"She ripped up her own formula": How Taylor Swift single-handedly changed pop music
There are no accidents in Taylor Swift's world. On the bright June night my family and I saw the Eras tour, her surprise songs were "I Forgot That You Existed" and "This Is Why We Can't Have Nice Things." Did I mention it was Scooter Braun's birthday? It was classic Taylor, sliding in an Easter egg for the fans to interpret. It was also, as critic and author Rob Sheffield puts it in his new book, "Heartbreak Is the National Anthem: How Taylor Swift Reinvented Pop Music," classic "Petty Taylor." That's the thing, she contains multitudes. She's Taylor, the wistful girl. Taylor, the tortured poet. Taylor, the epic grudge holder.
Sheffield, a contributing editor at Rolling Stone and author of prior books about The Beatles, Duran Duran and David Bowie, has been writing about Swift since the earliest days of her career, so he's uniquely qualified to declare, as he does in "Heartbreak," that "nothing like Taylor Swift has ever happened before." In our recent "Salon Talks" conversation, Sheffield made the compelling case for why, at age 34, Taylor Swift has already built a body of work and a community of fans staggeringly unparalleled in the annals of popular music.
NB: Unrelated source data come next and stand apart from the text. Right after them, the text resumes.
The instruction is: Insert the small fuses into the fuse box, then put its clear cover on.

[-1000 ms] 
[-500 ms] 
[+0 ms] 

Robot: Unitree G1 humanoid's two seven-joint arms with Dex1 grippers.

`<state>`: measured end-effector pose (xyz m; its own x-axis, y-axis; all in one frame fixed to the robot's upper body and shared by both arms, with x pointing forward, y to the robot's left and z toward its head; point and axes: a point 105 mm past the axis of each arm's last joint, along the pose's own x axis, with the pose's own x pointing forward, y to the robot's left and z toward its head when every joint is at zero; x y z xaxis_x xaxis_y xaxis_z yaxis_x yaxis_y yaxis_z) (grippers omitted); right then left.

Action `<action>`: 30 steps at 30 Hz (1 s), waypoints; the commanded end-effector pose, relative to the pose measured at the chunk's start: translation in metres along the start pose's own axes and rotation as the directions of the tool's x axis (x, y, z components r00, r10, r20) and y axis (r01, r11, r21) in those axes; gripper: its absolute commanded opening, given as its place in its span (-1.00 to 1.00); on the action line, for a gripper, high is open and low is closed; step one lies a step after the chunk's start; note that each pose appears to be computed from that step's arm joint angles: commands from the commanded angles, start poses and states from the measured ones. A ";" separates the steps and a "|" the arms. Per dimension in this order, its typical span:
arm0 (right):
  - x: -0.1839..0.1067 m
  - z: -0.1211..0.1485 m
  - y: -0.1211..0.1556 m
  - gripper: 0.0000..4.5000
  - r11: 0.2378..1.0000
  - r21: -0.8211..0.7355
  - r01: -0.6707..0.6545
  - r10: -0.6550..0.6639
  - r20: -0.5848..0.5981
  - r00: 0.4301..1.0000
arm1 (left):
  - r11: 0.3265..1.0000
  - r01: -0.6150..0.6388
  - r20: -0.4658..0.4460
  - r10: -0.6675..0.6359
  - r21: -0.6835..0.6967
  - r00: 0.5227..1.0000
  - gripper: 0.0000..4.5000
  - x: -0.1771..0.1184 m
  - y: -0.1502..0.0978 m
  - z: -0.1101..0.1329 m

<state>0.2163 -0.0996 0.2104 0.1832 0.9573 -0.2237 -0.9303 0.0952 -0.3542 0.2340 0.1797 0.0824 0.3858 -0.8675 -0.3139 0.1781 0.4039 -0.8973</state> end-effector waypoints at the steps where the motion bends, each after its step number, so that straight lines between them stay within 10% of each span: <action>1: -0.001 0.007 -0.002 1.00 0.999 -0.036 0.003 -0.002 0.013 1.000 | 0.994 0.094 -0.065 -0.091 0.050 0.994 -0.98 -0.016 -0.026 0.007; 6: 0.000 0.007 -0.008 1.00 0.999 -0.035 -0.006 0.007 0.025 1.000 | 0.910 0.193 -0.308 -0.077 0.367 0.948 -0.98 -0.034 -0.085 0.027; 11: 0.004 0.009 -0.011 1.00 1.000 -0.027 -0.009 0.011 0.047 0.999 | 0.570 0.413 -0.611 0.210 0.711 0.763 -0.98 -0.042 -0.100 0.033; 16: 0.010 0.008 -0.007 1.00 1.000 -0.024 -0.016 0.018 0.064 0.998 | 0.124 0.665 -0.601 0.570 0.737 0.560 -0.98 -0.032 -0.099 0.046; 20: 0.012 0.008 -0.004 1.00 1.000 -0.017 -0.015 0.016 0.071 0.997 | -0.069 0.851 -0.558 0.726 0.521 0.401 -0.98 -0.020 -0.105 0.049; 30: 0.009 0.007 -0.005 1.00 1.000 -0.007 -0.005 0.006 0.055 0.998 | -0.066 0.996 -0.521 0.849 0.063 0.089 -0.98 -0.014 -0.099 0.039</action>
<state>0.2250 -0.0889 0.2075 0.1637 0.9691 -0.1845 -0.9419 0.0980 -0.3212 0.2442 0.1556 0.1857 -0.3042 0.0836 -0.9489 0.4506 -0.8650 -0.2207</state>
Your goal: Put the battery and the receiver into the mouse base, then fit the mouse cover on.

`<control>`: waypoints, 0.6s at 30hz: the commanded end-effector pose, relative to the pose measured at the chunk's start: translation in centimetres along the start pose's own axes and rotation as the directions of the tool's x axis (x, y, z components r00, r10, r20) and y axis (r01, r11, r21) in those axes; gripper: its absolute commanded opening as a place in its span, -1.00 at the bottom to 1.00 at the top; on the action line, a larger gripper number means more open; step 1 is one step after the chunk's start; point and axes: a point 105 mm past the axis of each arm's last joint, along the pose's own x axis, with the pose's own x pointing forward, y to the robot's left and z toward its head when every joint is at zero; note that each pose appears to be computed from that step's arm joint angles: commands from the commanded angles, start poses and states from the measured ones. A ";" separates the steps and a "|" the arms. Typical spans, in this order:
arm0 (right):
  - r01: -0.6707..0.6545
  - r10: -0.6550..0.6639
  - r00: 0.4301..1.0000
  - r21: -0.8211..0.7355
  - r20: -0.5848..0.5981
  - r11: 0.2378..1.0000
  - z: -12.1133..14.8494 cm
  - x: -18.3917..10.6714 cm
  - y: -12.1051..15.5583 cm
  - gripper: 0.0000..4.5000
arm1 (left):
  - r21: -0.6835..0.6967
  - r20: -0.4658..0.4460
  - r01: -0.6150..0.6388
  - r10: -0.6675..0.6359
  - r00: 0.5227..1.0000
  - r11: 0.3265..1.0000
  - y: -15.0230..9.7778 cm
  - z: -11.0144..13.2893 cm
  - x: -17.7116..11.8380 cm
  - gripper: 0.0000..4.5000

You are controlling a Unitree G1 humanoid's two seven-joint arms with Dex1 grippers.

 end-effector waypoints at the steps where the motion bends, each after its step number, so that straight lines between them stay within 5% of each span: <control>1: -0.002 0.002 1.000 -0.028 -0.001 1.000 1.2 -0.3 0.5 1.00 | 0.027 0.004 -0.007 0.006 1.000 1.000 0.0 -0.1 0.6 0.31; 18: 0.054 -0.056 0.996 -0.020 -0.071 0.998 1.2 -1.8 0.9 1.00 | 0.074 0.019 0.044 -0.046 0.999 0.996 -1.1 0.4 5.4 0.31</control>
"She never wants people talking about what she did last year," he noted. "She's never satisfied." And now, with the Eras era at an end and an avowed anti-Swiftie about to enter the White House, Sheffield talked about how Taylor has impacted a generation of young musical artists, how she manages to remain so fascinating and divisive, and the Taylor song he thinks sums up the moment we're living in right now.
The following conversation has been lightly edited for clarity and length.
We all have a version of Taylor Swift that exists in our heads, what do you think we're getting wrong or missing about the Taylor we don't see?
We feel like we see everything, and she is so meticulous in constructing these Taylor characters that she brings to life. All the different characters in her songs. We all have our personal Taylor and it's funny that so much of that is what songs we think of as speaking directly to us.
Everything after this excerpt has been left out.